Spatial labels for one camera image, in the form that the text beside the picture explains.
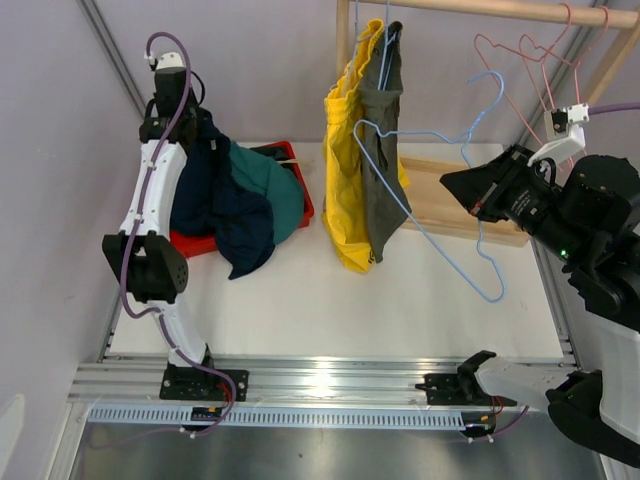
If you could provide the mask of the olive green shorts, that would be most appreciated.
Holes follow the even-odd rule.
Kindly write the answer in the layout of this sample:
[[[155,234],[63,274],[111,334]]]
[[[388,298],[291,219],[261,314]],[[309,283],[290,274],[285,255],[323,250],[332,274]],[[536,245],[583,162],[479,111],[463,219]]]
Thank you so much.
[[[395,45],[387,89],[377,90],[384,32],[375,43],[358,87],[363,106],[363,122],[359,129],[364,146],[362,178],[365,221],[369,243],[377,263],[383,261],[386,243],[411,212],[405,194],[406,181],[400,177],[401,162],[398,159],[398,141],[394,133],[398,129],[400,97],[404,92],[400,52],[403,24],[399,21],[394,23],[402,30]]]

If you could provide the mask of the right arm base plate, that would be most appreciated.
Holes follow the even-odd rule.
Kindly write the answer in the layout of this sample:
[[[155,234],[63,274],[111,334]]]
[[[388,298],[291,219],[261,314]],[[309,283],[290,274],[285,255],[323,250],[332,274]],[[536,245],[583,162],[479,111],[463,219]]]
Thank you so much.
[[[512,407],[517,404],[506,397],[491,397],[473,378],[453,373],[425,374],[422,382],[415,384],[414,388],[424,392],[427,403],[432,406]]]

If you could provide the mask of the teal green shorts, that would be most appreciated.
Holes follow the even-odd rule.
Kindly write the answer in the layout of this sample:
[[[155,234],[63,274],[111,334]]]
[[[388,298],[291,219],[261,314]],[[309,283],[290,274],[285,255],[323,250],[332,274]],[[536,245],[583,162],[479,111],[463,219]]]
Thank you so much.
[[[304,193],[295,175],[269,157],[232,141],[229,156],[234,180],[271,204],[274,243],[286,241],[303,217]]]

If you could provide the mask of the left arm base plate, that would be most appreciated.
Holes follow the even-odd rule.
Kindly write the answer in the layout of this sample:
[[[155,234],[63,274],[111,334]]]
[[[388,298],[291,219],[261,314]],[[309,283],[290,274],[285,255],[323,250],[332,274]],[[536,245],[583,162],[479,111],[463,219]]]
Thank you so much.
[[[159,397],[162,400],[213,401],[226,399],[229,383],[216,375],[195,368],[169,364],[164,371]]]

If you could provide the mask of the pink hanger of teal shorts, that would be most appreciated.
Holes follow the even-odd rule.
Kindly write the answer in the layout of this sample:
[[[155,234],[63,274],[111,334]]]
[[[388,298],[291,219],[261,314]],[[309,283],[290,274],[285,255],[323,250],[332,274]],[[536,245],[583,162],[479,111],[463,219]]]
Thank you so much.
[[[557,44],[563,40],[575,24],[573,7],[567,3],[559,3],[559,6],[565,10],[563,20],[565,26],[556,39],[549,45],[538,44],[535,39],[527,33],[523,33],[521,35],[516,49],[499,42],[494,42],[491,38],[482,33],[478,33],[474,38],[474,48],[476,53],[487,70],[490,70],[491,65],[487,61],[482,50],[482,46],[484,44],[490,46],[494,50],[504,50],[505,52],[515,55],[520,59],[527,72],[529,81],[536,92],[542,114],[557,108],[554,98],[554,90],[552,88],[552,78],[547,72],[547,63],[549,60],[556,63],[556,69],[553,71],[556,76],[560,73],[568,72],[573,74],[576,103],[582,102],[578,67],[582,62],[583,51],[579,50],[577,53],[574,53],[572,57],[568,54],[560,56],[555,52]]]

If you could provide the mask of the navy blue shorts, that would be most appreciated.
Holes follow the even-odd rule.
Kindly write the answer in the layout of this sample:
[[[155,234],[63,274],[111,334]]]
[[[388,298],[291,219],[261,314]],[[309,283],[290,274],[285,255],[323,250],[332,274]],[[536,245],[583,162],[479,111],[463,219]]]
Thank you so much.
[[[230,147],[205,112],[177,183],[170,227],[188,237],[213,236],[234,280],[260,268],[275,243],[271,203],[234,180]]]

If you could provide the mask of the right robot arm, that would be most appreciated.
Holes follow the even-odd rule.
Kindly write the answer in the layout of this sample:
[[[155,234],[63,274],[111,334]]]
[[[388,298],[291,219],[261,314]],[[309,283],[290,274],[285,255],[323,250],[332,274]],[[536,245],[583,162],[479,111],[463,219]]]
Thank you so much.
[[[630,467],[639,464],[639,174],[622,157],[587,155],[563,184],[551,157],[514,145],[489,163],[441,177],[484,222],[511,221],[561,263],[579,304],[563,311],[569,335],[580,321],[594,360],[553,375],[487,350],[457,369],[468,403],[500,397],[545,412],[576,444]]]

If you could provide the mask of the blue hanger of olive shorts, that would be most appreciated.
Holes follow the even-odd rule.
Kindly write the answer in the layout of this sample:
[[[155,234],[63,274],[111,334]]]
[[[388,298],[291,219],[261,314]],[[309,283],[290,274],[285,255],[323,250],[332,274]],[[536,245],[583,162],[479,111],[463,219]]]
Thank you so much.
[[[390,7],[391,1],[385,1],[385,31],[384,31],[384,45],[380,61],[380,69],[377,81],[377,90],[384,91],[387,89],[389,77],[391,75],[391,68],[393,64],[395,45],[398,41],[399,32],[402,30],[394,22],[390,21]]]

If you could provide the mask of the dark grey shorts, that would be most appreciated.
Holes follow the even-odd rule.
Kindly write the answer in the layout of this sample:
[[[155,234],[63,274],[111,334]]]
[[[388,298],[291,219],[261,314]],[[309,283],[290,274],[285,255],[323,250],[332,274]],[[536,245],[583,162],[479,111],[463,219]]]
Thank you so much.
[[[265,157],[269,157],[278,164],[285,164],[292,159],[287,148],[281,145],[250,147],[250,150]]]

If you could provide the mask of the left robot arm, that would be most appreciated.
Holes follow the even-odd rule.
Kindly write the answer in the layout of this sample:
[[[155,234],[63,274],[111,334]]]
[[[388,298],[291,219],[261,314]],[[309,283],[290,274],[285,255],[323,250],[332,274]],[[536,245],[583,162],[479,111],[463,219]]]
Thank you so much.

....

* _About this task_
Wherever a line of the data holds "hanger", copy that line.

* _Answer_
If you could provide the mask of the pink hanger of teal shorts, that would be most appreciated.
If you could provide the mask of the blue hanger of olive shorts, that would be most appreciated.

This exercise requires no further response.